**YOUR GOAL**
Below are the records. How many of their lines contain "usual"? Give only the number.

[Dataset items]

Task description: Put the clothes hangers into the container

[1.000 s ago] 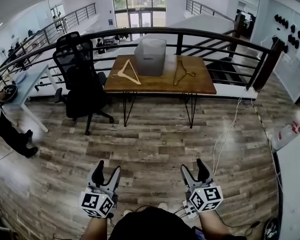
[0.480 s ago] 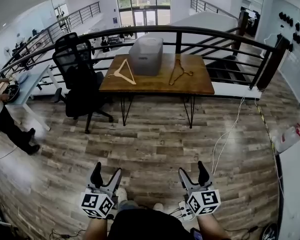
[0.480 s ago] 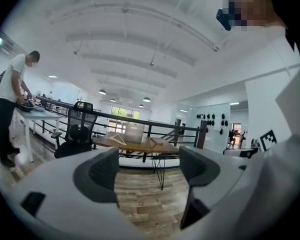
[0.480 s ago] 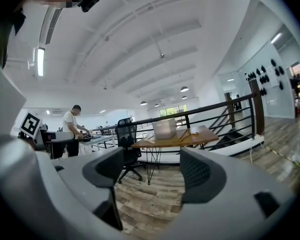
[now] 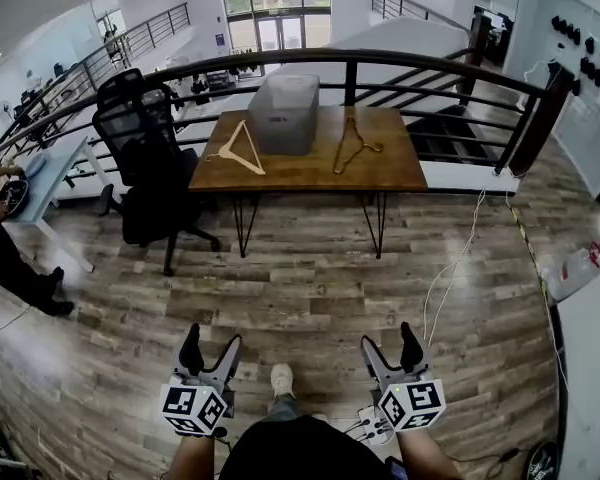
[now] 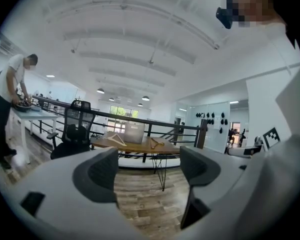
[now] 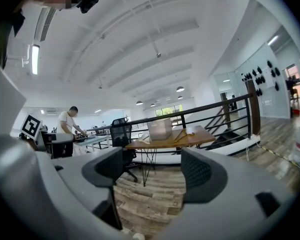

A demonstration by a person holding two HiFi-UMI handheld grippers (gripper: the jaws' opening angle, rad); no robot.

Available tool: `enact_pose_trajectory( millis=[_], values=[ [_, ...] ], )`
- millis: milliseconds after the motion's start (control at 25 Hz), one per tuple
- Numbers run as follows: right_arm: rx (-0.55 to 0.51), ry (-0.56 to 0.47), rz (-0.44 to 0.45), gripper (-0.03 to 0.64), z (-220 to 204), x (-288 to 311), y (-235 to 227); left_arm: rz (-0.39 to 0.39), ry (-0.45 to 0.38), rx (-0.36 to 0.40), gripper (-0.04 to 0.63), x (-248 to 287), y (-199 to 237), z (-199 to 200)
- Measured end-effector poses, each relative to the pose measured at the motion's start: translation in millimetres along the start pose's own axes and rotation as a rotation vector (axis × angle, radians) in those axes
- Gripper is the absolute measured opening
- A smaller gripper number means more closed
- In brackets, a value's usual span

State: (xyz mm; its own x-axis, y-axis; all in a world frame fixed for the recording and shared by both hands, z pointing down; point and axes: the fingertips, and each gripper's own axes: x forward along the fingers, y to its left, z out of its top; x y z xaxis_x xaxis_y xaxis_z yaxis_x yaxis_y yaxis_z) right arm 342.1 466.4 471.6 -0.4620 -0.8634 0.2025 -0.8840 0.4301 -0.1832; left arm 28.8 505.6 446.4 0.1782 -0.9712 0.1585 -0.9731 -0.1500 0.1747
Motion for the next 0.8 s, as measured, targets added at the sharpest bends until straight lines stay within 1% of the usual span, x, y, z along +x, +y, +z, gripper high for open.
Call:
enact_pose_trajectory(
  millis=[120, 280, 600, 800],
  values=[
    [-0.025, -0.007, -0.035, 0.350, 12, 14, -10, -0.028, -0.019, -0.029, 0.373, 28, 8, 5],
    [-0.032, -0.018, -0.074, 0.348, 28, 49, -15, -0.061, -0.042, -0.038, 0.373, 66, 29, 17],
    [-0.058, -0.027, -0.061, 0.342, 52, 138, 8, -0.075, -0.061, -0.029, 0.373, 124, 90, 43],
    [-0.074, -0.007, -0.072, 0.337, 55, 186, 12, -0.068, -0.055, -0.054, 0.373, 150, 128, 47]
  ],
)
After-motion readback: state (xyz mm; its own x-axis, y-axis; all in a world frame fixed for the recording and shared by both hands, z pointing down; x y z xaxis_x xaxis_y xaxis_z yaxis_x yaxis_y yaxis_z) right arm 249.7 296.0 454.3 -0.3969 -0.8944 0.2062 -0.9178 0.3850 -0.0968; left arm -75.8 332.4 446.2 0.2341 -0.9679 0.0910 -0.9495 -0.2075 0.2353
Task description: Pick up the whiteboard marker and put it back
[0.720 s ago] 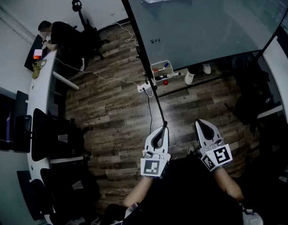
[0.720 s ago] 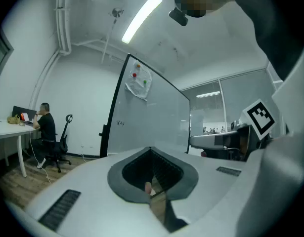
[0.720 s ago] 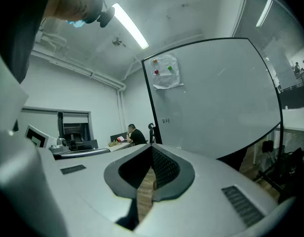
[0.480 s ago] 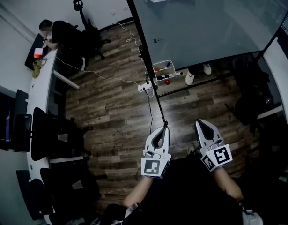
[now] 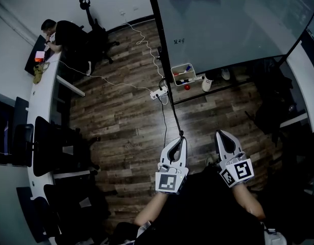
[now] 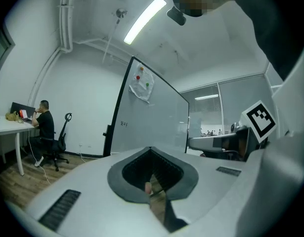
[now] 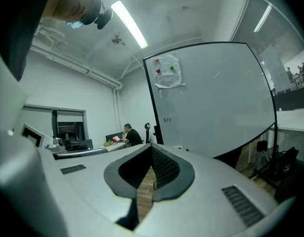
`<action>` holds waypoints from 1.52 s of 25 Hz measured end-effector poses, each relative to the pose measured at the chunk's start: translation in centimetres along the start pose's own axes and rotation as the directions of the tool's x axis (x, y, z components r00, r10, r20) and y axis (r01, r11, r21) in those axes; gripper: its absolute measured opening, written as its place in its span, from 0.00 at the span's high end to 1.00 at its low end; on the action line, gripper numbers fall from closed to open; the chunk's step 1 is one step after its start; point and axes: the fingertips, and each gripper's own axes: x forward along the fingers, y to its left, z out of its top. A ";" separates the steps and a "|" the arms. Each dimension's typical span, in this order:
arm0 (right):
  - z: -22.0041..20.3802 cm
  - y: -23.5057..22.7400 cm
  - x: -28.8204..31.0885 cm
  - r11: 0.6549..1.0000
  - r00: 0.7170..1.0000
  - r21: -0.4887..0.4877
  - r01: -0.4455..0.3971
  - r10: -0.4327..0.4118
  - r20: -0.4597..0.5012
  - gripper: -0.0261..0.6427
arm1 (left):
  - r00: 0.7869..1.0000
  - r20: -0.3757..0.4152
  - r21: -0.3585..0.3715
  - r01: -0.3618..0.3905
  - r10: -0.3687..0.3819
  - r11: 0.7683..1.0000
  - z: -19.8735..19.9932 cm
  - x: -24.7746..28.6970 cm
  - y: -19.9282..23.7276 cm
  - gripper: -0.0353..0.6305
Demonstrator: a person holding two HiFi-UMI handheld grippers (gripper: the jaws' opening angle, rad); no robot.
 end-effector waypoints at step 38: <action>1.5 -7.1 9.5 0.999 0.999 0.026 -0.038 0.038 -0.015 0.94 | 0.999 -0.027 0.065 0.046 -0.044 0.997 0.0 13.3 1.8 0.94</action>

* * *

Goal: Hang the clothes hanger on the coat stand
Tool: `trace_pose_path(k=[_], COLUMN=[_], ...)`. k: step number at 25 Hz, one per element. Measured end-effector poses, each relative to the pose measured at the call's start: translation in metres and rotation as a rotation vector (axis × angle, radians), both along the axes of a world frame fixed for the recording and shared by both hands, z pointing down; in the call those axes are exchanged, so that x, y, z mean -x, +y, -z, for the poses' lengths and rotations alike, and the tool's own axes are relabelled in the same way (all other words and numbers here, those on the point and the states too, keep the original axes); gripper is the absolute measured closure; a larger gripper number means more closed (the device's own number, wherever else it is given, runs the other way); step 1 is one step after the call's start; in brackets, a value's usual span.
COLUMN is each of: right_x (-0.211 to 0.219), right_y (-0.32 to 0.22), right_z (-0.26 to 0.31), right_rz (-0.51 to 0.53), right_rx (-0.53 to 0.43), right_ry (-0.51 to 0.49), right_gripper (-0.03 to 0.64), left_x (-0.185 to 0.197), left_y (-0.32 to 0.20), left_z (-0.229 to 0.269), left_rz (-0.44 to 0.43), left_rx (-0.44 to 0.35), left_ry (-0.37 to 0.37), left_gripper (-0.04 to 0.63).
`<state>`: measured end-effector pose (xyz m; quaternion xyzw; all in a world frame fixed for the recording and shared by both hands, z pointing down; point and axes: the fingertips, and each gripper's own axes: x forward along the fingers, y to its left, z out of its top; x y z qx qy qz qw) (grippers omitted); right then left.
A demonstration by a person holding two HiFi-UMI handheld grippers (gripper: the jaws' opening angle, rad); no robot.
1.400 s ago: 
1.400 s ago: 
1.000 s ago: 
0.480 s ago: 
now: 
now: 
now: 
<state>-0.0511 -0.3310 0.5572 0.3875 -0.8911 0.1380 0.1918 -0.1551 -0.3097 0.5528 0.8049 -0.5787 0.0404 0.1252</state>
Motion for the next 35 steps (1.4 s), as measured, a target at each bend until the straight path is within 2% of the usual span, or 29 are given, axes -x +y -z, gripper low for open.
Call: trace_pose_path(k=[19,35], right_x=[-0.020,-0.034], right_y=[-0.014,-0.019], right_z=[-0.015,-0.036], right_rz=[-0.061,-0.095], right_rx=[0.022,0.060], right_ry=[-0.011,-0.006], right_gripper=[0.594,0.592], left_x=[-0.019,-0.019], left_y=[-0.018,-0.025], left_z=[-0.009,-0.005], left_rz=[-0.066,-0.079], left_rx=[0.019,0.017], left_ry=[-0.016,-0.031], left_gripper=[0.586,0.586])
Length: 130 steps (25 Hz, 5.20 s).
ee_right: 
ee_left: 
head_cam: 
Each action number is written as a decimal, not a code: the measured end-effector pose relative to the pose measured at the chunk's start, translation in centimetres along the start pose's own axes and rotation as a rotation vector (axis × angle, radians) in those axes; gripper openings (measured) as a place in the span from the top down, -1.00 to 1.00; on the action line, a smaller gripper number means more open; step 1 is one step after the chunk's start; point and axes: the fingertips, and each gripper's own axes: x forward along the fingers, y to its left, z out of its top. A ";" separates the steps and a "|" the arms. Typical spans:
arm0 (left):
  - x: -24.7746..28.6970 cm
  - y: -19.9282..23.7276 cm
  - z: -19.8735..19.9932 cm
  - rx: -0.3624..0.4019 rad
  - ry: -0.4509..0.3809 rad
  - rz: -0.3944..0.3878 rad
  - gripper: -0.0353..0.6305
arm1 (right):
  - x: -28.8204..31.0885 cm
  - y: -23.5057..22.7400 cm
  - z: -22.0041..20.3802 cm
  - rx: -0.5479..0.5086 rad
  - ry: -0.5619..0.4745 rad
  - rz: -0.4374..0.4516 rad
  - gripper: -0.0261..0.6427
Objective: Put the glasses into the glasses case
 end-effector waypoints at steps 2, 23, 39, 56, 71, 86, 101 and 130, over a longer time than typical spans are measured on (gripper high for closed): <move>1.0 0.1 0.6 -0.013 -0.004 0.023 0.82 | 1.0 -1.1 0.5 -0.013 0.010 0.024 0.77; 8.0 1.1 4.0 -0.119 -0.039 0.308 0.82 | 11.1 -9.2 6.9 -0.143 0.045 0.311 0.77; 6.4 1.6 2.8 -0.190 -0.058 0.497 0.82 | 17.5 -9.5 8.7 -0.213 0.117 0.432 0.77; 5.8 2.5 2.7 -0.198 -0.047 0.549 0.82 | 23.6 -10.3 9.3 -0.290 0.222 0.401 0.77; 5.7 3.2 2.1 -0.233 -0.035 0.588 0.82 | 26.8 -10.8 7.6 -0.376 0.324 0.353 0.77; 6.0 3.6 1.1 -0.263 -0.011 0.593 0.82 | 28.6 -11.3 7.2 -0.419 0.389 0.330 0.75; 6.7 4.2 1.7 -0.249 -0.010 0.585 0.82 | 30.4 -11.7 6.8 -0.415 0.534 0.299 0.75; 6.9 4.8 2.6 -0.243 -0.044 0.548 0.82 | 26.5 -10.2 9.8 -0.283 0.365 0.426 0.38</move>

**TASK RESPONSE**
4